8 comments

[ 3.1 ms ] story [ 13.8 ms ] thread
Aaaaaand there goes me interest in learning rust ;)

The author is quite open about his lack of expertise with Rust, would be good for someone more knowledgeable to explain the right approach. Also does the benefits actually outweight the cost?

Rust is very different in other languages. In many languages, implementing data structures is easy, and so it's how you start out. In Rust, it's not easy. But luckily, you don't have to write them yourself! That's what crates.io is for. Or, if you want a basic linked list, there's one in the standard library.

That said, linked lists are almost never what you want anyway, so it's not particularly relevant to most Rust programmers. And when you do, you use one of the ones that have already been implemented and move on with life.

The "Too many linked lists" book linked from the post goes into this in great detail.

Well having written a lot of C and a lot of data structures, particular in low resource devices, I'm well aware of the details needed to do so. I suspect many others are in the same camp. Pointers are hard, however after 10 years of practice there not so bad ;)

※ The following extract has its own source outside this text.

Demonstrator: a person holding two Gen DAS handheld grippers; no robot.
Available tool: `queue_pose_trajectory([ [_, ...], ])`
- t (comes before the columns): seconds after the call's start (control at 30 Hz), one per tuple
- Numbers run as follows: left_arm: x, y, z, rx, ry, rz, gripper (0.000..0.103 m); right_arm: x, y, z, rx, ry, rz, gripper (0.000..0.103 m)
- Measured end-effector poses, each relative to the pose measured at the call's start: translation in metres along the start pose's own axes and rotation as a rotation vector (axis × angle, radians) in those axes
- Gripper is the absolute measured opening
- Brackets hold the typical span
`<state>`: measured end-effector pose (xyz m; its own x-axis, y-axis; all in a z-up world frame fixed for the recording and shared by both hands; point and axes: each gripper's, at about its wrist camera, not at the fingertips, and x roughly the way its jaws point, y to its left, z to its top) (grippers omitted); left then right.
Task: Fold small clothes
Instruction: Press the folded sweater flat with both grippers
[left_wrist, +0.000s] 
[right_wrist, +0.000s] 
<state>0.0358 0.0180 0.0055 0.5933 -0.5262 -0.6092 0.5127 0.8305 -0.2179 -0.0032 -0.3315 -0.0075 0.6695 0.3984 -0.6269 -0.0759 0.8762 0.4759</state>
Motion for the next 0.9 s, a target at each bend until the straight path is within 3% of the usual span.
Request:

I feel that saying ohh you should never need to write your own pointer chain (linked list, trees etc) is a bit too sweeping and doesn't match my experience.

"not particularly relevant to most Rust programmers" begs the question is their less of an overlap from C programmers and Rust programmers than is being generally touted?

> however after 10 years of practice there not so bad ;)

I know; I've been using them for over 20 years.

If you're that confident in your knowledge here, then using Rust wouldn't be a problem for you: you can go the unsafe route and just do the same thing you'd do in C.

> doesn't match my experience.

Sure. Your experience hasn't been in Rust. That is, when you have generics, and a good package manager, there's virtually no reason to write your own, as you can always use one that already exists. C doesn't have those things, and so you end up doing a lot more work yourself compared to Rust.

"If you're that confident in your knowledge here, then using Rust wouldn't be a problem for you: you can go the unsafe route and just do the same thing you'd do in C."

That's what I didn't understand - why the author didn't just use "unsafe". There's nothing intrinsically bad about using "unsafe", you just have to test that code thoroughly. There's plenty of robust C code out there.

Yup. It’s a totally reasonable thing to do here. It’s why it exists!
Okay thats the bit that I was missing, seems a reasonable compromise!
I think the key is the following quote at the end of the article:

> I find a bit of solace in the fact that implementing a data structure like this in a non-garbage collected language without Rust is also quite tricky; you need to carefully keep track of when a node has no more references and can be freed

The main difference between Rust and most other non-garbage collected languages is when the trickiness occurs: for Rust, the compiler complains about problems a lot, while for other languages, the problems usually only manifest at runtime.

If you're doing something that requires a pointer soup and can't use garbage collection, the choice is between Rust with compile-time checks and C or C++ with (at best, by using the appropriate sanitizers) runtime checks.